WHAT THE EXERCISE ASKS:
Read the lines below. Copy out any that hold the string "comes".

(Stored records)
┄┄┄┄┄┄┄┄┄┄┄┄┄┄┄┄┄┄┄┄

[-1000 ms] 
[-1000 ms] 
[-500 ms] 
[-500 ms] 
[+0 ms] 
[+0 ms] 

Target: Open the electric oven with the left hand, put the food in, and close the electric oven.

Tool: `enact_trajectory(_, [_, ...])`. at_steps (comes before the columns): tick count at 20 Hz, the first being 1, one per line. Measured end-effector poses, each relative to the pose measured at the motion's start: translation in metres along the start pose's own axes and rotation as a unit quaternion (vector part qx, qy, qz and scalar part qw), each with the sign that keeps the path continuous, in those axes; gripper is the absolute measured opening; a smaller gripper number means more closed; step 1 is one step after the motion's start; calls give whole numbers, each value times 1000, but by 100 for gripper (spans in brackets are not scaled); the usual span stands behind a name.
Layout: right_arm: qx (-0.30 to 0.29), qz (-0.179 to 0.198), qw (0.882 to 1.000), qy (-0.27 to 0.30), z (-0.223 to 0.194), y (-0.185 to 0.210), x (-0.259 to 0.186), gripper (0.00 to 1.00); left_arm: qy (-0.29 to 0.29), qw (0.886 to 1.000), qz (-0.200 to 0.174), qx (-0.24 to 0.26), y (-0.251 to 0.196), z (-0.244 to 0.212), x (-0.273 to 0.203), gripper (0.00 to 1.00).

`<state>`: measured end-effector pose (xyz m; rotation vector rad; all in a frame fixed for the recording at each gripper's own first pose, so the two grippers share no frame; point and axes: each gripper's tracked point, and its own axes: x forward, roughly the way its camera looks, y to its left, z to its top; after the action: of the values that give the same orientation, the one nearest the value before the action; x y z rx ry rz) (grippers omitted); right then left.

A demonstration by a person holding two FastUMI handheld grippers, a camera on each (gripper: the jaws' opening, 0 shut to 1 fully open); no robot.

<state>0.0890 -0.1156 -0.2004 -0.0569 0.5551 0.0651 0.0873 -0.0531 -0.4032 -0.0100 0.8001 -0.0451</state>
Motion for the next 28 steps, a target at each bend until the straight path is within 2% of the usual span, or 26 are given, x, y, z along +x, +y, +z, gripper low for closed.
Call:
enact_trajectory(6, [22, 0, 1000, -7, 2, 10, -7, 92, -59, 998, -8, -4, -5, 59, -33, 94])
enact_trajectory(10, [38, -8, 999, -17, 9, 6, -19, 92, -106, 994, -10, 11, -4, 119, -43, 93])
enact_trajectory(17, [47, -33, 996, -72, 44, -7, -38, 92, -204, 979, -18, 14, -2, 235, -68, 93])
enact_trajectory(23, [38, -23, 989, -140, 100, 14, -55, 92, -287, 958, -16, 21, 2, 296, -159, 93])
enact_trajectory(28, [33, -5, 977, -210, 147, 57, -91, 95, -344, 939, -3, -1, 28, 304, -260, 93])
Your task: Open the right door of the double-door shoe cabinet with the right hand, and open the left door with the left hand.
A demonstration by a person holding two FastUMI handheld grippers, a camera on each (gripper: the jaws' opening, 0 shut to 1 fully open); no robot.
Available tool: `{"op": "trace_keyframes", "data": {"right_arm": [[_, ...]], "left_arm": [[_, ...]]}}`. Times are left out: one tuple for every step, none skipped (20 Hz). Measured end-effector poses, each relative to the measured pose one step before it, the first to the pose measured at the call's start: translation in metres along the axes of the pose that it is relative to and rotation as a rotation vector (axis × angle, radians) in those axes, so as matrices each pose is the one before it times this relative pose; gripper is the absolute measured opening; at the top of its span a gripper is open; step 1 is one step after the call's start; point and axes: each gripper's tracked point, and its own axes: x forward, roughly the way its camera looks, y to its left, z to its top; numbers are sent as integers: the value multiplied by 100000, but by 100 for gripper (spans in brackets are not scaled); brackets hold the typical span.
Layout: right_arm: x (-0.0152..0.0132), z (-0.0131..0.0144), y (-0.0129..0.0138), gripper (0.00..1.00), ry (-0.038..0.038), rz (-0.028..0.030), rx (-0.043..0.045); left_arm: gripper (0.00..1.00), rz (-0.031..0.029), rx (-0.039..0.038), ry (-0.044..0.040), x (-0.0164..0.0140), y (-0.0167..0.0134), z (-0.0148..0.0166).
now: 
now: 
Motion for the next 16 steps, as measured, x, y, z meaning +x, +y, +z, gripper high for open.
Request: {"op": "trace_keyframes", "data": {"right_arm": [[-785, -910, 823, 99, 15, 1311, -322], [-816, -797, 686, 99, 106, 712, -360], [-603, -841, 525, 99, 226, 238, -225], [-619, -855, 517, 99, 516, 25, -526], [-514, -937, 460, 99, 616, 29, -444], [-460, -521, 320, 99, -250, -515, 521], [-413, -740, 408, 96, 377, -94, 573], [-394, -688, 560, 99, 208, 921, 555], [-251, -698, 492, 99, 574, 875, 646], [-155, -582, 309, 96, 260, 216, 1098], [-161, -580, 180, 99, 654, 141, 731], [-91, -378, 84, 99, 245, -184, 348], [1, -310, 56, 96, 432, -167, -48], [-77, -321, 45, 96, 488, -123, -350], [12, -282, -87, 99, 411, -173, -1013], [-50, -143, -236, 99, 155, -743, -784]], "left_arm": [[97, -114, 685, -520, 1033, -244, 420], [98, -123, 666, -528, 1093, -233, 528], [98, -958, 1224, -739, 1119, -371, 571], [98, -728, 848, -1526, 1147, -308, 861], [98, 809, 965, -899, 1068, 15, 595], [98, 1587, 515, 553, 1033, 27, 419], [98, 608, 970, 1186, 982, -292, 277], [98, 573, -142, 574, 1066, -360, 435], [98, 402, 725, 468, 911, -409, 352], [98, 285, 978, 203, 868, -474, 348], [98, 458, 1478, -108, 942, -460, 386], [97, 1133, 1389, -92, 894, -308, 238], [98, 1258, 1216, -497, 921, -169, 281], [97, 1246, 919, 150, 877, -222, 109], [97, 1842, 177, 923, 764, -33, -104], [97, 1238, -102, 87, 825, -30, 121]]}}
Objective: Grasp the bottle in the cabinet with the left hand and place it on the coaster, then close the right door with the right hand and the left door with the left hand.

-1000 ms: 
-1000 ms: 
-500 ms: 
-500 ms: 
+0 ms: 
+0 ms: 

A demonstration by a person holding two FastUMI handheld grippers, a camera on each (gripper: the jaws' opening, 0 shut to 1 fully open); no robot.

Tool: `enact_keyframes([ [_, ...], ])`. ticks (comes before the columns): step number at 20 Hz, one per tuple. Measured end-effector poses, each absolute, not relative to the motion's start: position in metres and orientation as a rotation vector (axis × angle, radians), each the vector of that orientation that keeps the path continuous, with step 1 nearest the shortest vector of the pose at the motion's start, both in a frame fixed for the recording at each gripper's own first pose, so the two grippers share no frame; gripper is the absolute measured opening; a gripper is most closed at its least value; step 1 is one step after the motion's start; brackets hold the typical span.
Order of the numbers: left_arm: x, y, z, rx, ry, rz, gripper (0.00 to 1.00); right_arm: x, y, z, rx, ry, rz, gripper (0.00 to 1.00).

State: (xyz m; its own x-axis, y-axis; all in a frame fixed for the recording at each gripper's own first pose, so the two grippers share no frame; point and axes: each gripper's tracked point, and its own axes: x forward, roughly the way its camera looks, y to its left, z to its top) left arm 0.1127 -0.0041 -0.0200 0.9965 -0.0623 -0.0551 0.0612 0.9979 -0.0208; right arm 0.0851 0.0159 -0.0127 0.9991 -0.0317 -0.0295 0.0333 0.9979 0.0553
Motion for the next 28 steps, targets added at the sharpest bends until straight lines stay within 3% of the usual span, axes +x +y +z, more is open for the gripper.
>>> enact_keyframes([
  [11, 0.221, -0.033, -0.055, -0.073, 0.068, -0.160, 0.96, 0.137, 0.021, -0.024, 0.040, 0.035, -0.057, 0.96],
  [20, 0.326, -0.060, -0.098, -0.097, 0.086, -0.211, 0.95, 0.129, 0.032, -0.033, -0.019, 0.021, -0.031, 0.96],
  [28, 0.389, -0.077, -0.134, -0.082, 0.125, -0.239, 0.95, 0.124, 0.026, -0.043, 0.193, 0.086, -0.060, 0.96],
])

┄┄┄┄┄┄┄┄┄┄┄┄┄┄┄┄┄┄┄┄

PROBLEM SOLUTION:
Tool: `enact_trajectory(_, [_, ...])`. at_steps (comes before the columns): tick count at 20 Hz, the first being 1, one per line. Measured end-effector poses, each relative to the pose measured at the motion's start: translation in metres along the start pose's own axes and rotation as a unit quaternion (vector part qx, qy, qz and scalar part qw), each with the sign that keeps the path continuous, in those axes; gripper is the absolute measured opening; a smaller gripper number means more closed; step 1 is one step after the motion's start; calls give whole numbers, each value times 1000, but by 100 for gripper (spans in brackets are not scaled); the usual span stands behind a name.
Tool: `enact_keyframes([ [_, ...], ])`. ticks (comes before the columns): step number at 20 Hz, one per tuple. Measured end-effector poses, each absolute, not relative to the motion's start: position in metres and orientation as a rotation vector (axis × angle, radians), each the vector of that orientation that keeps the path continuous, with step 1 nearest the shortest vector of the pose at the motion's start, both in a frame fixed for the recording at each gripper's own first pose, so the two grippers share no frame; gripper is the absolute measured opening; a gripper is most closed at its least value; step 1 is one step after the motion's start; brackets hold the typical span.

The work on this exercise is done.